Vladimir Putin’s invasion of Ukraine has seen a return to the political alignments of the 20th century, with the United States as the leader of a grouping of democracies against a Russian dictatorship uneasily partnered with China.

But Donald Trump has offered a radically different response, expressing his admiration of Putin’s “genius”, a description he has also applied to himself.

Trump long mused about the appeal of establishing his own personal dictatorship. At one time his suggestions of an end to democracy were generally dismissed as trolling (remember “take him seriously, but not literally”) but no more. The failed insurrection of 6 January 2021 has convinced many that Trump will try again to become president, and with better chances of success.

Less discussed, but equally alarming is the possibility that a Trump-led Republican party will win legitimately (that is, under the existing Electoral College rules) in 2024, and then cement its hold on power by disenfranchising Democratic voters, suppressing hostile media and so on, as has happened in countries such as Hungary and Poland (both much admired on the US right, and by some in Australia). 

While a Trump victory is by no means inevitable, it is now recognised as a serious possibility, both by those who fear it and by those who would welcome it.

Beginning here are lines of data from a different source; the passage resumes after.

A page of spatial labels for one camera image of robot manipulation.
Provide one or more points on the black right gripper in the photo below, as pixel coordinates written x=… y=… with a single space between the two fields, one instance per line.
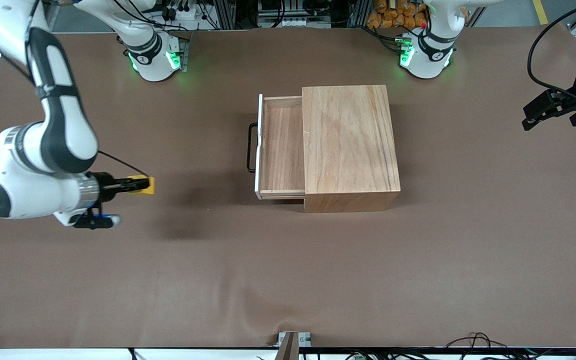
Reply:
x=104 y=183

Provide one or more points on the yellow cube block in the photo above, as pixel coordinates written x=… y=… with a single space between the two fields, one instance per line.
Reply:
x=152 y=186

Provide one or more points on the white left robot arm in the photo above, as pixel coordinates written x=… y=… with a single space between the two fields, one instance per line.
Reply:
x=428 y=60

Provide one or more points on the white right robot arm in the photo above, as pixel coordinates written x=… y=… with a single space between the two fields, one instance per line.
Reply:
x=18 y=190

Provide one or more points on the wooden drawer cabinet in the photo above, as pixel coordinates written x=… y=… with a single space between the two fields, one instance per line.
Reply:
x=348 y=140

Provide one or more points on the brown table mat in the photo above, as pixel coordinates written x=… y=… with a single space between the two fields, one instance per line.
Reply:
x=218 y=275

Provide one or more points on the orange bag pile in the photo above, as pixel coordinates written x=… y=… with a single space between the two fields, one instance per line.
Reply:
x=388 y=20

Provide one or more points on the white power strip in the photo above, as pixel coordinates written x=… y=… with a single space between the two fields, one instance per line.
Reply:
x=293 y=22

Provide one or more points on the metal table clamp bracket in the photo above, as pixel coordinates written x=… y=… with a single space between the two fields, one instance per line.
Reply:
x=288 y=347

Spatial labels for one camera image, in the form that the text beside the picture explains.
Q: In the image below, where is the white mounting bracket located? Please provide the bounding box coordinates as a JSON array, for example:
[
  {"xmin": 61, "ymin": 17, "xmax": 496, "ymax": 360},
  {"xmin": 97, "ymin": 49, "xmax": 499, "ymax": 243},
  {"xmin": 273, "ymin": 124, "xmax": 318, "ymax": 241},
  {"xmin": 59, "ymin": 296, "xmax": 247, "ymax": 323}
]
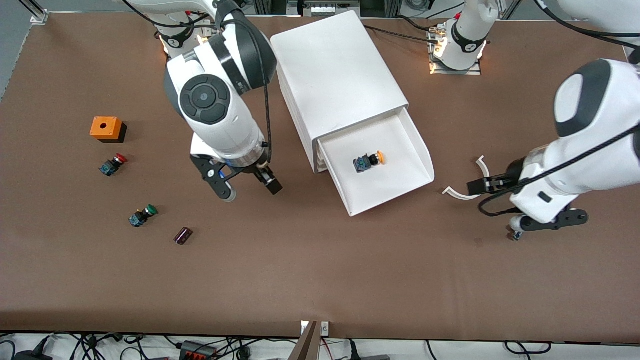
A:
[{"xmin": 300, "ymin": 321, "xmax": 331, "ymax": 337}]

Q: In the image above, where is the black power strip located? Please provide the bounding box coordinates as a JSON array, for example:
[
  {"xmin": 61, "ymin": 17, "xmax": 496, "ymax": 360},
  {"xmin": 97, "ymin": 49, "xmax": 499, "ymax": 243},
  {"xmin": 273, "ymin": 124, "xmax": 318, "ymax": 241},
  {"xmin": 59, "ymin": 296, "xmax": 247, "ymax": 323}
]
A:
[{"xmin": 179, "ymin": 341, "xmax": 217, "ymax": 360}]

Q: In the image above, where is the grey control box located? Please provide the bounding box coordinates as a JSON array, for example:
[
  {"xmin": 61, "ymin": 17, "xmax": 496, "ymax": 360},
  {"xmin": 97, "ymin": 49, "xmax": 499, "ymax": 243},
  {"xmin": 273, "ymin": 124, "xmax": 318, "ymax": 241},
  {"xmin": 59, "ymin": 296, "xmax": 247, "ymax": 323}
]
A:
[{"xmin": 299, "ymin": 0, "xmax": 362, "ymax": 17}]

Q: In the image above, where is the red push button switch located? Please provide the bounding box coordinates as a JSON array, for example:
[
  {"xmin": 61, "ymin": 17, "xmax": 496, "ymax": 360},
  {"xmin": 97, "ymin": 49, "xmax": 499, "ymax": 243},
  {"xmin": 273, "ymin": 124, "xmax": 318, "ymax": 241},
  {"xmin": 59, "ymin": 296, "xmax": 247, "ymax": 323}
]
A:
[{"xmin": 98, "ymin": 153, "xmax": 128, "ymax": 177}]

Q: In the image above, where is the white semicircular plastic clamp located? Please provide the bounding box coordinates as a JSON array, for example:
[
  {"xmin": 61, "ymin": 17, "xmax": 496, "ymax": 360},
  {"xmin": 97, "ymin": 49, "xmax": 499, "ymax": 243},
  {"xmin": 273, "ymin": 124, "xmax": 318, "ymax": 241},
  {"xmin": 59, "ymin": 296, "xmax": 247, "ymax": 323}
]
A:
[{"xmin": 442, "ymin": 155, "xmax": 493, "ymax": 202}]

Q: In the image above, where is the aluminium frame post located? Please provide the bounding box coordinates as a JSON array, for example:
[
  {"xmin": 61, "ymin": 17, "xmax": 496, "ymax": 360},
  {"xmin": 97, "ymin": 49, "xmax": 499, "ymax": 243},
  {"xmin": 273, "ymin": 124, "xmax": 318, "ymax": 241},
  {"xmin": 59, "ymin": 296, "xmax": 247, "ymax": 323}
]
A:
[{"xmin": 17, "ymin": 0, "xmax": 51, "ymax": 25}]

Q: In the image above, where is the orange button enclosure box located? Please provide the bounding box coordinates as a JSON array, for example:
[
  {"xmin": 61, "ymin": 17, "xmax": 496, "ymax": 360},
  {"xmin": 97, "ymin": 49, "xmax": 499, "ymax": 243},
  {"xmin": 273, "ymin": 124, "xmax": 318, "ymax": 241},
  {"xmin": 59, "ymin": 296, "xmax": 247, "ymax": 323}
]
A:
[{"xmin": 90, "ymin": 116, "xmax": 128, "ymax": 144}]

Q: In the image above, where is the black cable on table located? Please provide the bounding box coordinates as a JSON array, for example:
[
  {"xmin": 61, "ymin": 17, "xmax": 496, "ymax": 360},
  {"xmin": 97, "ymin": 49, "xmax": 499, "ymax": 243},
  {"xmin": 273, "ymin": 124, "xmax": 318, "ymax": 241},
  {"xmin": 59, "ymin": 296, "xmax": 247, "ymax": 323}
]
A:
[{"xmin": 362, "ymin": 24, "xmax": 443, "ymax": 45}]

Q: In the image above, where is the green push button switch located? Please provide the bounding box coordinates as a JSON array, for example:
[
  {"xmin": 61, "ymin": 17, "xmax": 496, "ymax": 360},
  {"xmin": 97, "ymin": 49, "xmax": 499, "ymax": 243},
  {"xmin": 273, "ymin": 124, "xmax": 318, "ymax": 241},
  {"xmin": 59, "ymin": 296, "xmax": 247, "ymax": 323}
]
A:
[{"xmin": 128, "ymin": 204, "xmax": 159, "ymax": 228}]

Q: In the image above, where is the yellow push button switch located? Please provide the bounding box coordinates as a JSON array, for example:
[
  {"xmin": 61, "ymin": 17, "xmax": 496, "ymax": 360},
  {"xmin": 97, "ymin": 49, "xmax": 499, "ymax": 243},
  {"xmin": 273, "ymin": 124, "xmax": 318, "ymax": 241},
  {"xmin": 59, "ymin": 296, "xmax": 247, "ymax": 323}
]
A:
[{"xmin": 353, "ymin": 150, "xmax": 386, "ymax": 174}]

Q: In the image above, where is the white drawer cabinet housing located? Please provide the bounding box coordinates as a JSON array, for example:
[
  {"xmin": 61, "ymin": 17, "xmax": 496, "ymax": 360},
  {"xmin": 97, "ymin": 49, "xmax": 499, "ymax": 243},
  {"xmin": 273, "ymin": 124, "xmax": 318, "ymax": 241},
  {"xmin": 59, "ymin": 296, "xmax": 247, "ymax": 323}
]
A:
[{"xmin": 270, "ymin": 10, "xmax": 411, "ymax": 175}]

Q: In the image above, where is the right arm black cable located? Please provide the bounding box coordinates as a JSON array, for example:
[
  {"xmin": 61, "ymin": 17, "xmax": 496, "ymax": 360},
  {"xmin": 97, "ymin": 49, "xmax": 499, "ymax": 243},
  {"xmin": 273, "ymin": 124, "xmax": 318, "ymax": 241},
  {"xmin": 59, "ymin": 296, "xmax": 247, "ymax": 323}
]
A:
[{"xmin": 215, "ymin": 0, "xmax": 275, "ymax": 166}]

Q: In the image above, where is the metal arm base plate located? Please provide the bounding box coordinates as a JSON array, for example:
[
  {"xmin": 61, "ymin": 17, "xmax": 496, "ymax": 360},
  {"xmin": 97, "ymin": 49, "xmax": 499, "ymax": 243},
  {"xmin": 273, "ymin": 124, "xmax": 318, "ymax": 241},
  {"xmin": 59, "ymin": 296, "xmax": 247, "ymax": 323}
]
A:
[{"xmin": 428, "ymin": 22, "xmax": 483, "ymax": 77}]

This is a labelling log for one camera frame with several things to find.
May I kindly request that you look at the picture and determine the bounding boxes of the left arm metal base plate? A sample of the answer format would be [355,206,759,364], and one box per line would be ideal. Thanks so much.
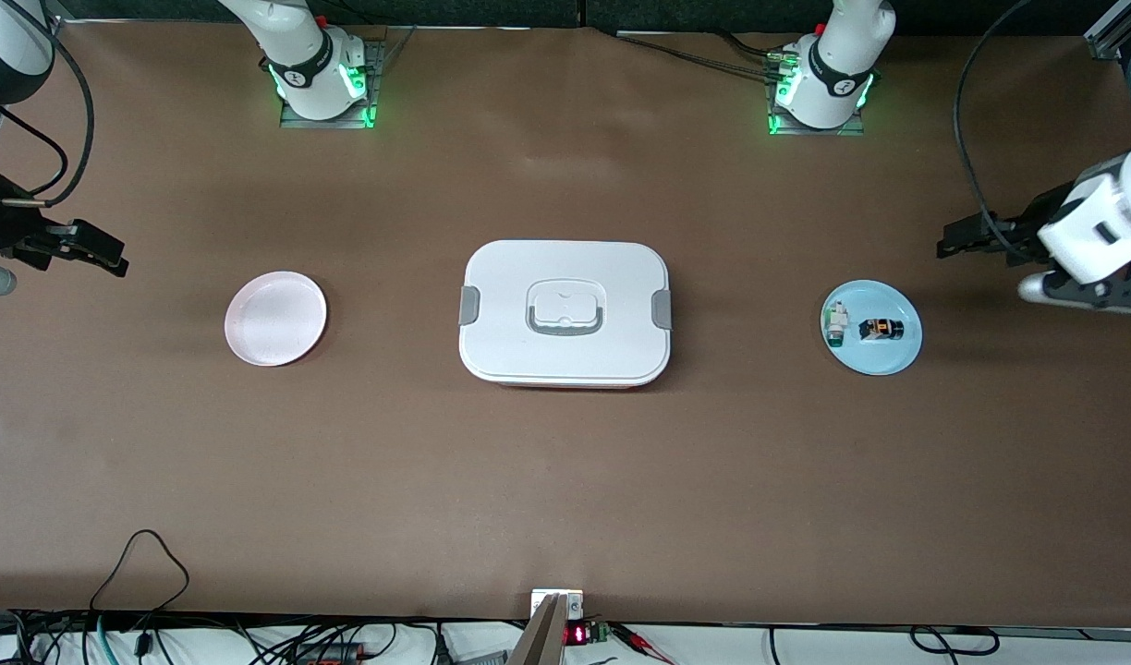
[767,55,867,138]

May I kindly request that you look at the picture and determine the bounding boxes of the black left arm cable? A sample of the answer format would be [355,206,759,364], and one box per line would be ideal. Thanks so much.
[954,0,1038,264]

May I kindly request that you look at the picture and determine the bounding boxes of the pink round plate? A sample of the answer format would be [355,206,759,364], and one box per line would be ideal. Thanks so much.
[224,271,328,368]

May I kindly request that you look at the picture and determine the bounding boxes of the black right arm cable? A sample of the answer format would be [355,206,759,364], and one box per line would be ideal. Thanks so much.
[0,0,96,209]

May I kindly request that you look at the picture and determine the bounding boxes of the small white box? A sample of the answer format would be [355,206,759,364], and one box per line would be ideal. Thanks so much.
[531,589,585,622]

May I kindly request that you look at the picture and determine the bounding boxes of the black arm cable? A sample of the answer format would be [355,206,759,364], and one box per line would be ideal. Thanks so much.
[954,0,1038,264]
[0,0,96,209]

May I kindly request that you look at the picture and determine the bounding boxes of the black base power cables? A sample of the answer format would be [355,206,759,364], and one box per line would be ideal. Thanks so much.
[616,30,793,82]

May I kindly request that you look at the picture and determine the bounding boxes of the orange and black device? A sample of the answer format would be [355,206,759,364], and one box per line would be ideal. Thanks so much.
[293,640,371,665]

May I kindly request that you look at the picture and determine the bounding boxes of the aluminium camera mount bar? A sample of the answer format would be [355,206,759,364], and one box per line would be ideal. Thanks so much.
[508,593,571,665]

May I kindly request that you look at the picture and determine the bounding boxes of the black looped cable with plug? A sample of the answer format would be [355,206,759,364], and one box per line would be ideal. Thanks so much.
[90,529,190,659]

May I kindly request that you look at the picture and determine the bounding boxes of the red and black clip leads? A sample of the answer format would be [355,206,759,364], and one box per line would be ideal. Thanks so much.
[612,624,679,664]

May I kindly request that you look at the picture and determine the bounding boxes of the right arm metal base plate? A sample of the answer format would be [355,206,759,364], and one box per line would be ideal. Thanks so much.
[279,42,379,130]

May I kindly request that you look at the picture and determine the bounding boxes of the white lunch box grey handle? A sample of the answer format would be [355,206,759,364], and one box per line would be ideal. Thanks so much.
[458,239,674,390]

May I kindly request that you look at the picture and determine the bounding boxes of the light blue round plate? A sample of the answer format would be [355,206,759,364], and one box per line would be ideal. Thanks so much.
[821,279,924,377]

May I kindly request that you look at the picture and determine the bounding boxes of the black coiled cable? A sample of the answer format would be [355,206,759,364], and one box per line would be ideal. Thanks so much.
[909,626,1001,657]

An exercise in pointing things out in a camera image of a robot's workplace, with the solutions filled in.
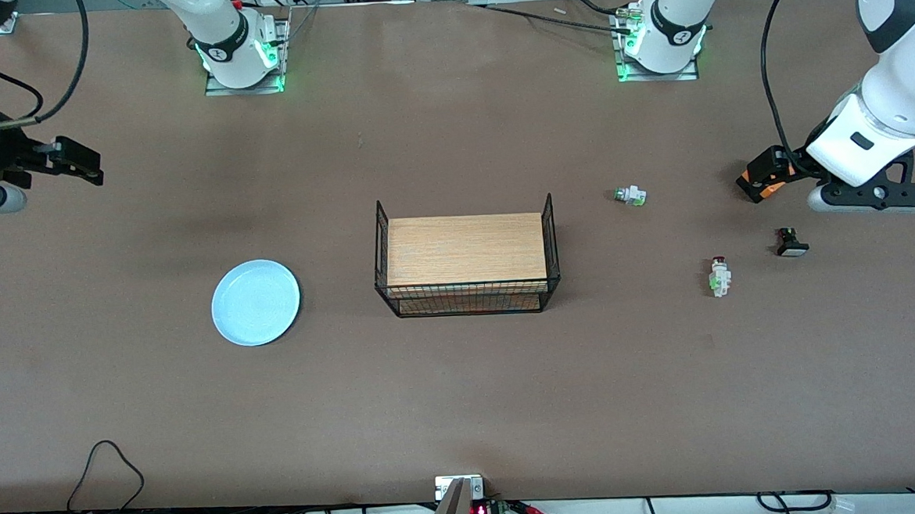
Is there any red push button switch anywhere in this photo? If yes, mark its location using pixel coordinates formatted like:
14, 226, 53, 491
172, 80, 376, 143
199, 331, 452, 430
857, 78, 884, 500
708, 255, 734, 300

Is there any light blue round plate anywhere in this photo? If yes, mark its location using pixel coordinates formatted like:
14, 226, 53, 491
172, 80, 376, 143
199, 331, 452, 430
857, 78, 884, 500
209, 257, 304, 349

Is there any black square white-top push button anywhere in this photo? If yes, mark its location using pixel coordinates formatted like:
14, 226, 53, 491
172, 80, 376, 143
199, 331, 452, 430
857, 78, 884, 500
775, 226, 811, 258

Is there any silver metal mounting plate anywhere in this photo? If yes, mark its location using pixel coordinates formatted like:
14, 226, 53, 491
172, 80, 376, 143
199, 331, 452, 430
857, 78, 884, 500
435, 473, 485, 501

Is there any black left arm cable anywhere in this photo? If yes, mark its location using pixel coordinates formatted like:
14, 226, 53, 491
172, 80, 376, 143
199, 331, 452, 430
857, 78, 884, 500
757, 0, 833, 165

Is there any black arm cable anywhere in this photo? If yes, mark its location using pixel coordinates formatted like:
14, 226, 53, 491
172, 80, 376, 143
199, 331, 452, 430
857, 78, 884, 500
757, 0, 833, 165
0, 0, 95, 129

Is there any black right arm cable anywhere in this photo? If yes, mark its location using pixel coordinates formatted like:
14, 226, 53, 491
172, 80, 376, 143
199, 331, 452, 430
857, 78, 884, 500
0, 0, 95, 129

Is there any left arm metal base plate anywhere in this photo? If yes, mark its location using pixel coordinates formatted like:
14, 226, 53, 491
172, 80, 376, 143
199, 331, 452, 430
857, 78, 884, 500
612, 0, 702, 85

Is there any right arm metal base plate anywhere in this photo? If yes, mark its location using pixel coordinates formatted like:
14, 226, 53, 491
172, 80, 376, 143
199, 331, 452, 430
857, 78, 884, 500
201, 16, 289, 99

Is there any long black table cable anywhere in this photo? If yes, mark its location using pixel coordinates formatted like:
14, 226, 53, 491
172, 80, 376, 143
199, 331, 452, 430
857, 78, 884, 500
469, 0, 634, 39

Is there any thin black looped cable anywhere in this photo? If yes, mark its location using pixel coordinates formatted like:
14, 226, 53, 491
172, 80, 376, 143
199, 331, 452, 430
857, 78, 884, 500
63, 438, 147, 514

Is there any black wire rack wooden shelf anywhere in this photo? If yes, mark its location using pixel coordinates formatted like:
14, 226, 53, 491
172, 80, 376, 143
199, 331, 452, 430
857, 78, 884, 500
371, 192, 563, 322

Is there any black flat looped cable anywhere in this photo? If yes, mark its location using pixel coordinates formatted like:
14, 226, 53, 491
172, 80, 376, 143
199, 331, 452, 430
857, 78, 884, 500
755, 488, 835, 513

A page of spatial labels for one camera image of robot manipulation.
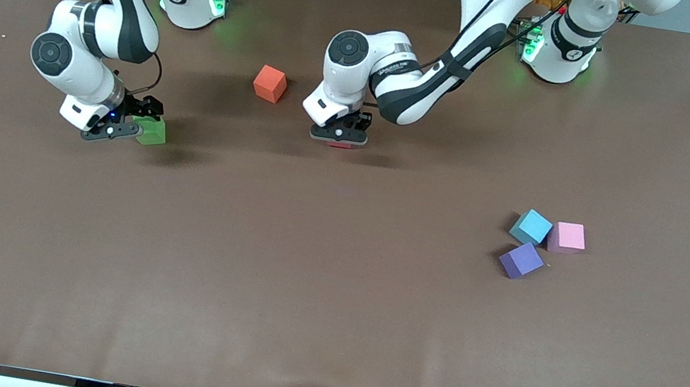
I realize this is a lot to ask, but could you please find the green foam block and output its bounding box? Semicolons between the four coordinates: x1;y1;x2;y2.
131;114;170;149

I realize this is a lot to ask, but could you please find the light blue foam block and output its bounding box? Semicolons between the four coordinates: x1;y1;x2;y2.
507;206;556;249

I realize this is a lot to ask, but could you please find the brown paper table cover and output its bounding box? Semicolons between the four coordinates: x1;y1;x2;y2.
0;0;690;387

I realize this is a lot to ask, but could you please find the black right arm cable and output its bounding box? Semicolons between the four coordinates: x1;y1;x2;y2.
44;0;176;99

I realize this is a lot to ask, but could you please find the purple foam block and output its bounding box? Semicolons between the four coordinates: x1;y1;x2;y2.
496;237;547;284

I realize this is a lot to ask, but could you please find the pale pink foam block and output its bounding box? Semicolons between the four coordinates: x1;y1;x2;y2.
545;219;589;258

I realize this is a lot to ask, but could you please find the orange foam block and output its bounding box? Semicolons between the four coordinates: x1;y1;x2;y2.
250;63;291;106

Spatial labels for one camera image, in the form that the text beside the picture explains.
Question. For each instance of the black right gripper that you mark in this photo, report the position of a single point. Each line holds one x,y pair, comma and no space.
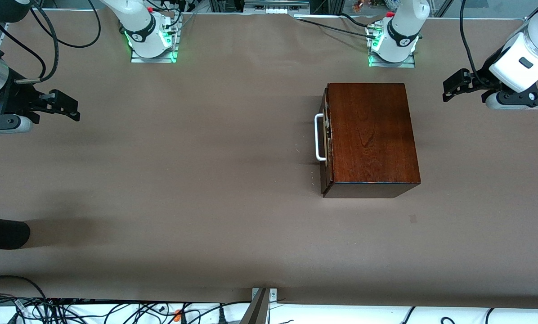
18,97

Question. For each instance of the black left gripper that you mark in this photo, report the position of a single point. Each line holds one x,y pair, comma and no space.
481,82

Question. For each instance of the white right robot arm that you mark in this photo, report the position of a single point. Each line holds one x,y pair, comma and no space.
138,22

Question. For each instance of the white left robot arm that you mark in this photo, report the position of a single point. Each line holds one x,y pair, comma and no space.
404,27

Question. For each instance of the dark brown wooden cabinet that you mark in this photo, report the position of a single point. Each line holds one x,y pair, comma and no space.
372,135

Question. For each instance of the black padded cylinder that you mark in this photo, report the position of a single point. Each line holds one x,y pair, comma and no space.
3,233

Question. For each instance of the white power strip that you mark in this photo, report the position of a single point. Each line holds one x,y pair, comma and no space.
275,6

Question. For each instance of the orange connector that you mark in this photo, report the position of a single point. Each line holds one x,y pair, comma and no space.
177,315

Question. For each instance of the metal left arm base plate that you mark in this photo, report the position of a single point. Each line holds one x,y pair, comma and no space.
391,63

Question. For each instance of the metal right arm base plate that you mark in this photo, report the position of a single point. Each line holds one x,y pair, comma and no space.
154,58

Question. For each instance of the metal table edge bracket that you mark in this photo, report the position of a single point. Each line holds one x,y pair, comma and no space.
259,306

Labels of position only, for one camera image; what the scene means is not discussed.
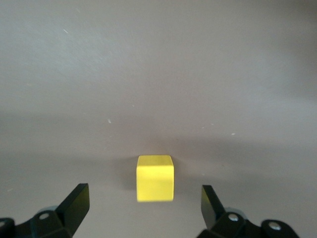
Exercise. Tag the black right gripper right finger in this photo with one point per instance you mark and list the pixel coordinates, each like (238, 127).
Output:
(210, 210)

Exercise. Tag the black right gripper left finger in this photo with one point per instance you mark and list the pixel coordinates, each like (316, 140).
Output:
(74, 205)

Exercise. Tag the yellow cube block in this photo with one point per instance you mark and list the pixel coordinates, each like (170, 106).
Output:
(154, 181)

But there has been much less discussion of how such a development would affect Australia. Foreign policy for Australia is entirely based on the idea of formal and informal alliances with a coalition of democratic countries, with special preference for the “Anglosphere”, represented by arrangements such as the “Five Eyes” intelligence sharing.

How would and should Australia react to an anti-democratic coup in the United States? At least initially, the dominant response will be to pretend that nothing has happened. The standard form of words that this is a matter for the American people to resolve themselves will be invoked. Explicit opposition to, or support for, the coup will be confined to relatively marginal groups on the left and right ends of the political spectrum: the Greens and remnants of the Labor left in opposition, and the right wing of the LNP aligning with the far-right in support.

Donald Trump waiting to be introduced at a US Military Academy at West Point football game in December 2020 (Shealah Craighead/Trump White House/Flickr)

Over time, however, the problems of an alliance with a post-democratic United States will become harder to ignore. Most obviously, the alliance will cease to be based on shared democratic values. This in turn means that Australia would not be able to count on US support if facing aggression from within the region.

More immediate problems are likely to arise with policies in relation to China. Under both Trump and Biden administrations, the Australian government has been keen to take a leading role in confronting the Xi Jinping regime, mostly with bipartisan support. First, there was prominent support for an inquiry into the origins of Covid-19, an issue which concerned Australia no more than any other country (and arguably, given our low death rate, less than most). Then there have been the “Quad” and AUKUS groupings. Finally, there has been regular, and justified, criticism of Chinese government suppression of human rights in Xinjiang, Hong Kong and elsewhere. But it’s hard to see that such a stance would make sense in a world where all the superpowers were dictatorships of one kind of another.

Even under the Biden administration, the inclusion of India’s Hindu-nationalist and dubiously democratic Bharatiya Janata Party government in the Quad has raised concerns. With Trump or a similar Republican in power in the United States, and Modi in India, the Quad would be an axis dominated by like-minded demagogues in Washington and New Delhi, leaving Australia and Japan as hangers-on.

Depending on developments in the United Kingdom and Europe, the future of AUKUS would be similarly uncertain. In all probability, Boris Johnson will be long gone by 2024, and his successors may not feel much obligation to preserve this aspect of his legacy. There may even be an attempt at rapprochement with the European Union, including France, which saw the AUKUS deal as a betrayal

It’s entirely possible that Australia will face demands for a new deal with the United States, on less favourable terms. Australia will therefore need to decide between persisting with an ever-more unequal alliance with the United States or trying to chart a new course.

In this context, tough-minded realism would suggest accepting that the global struggle for democracy has been lost for the moment, and that global geopolitics will consist of shifting alliances between dictators. This would suggest that Australia should return to its traditional policy of seeking a balance point where it can maintain economic relationships with the United States and China, while avoiding taking sides in any conflict between them.

The best thing for a small democracy like Australia in such circumstances is to seek security within its region building up ties with immediate neighbours, and most importantly, Indonesia, once seen as a potential threat and a country that could after a change of local political circumstances there be so considered again. As far as possible, Australia should leave the conflicts of the Northern Hemisphere to sort themselves out.

Living in what promise to be “interesting times”, Australia should seek to avoid the second part of the apocryphal Chinese curse “may you come to the attention of important people”.

All of this is hypothetical for the moment. The Biden administration has shown itself willing to stand up for democracy. Perhaps Biden or another Democrat will prevail in 2024, and the United States will turn aside from the road to disaster. But it would be folly to ignore the threat to US democracy, and Australia’s need to prepare for the possibility that it will become a reality.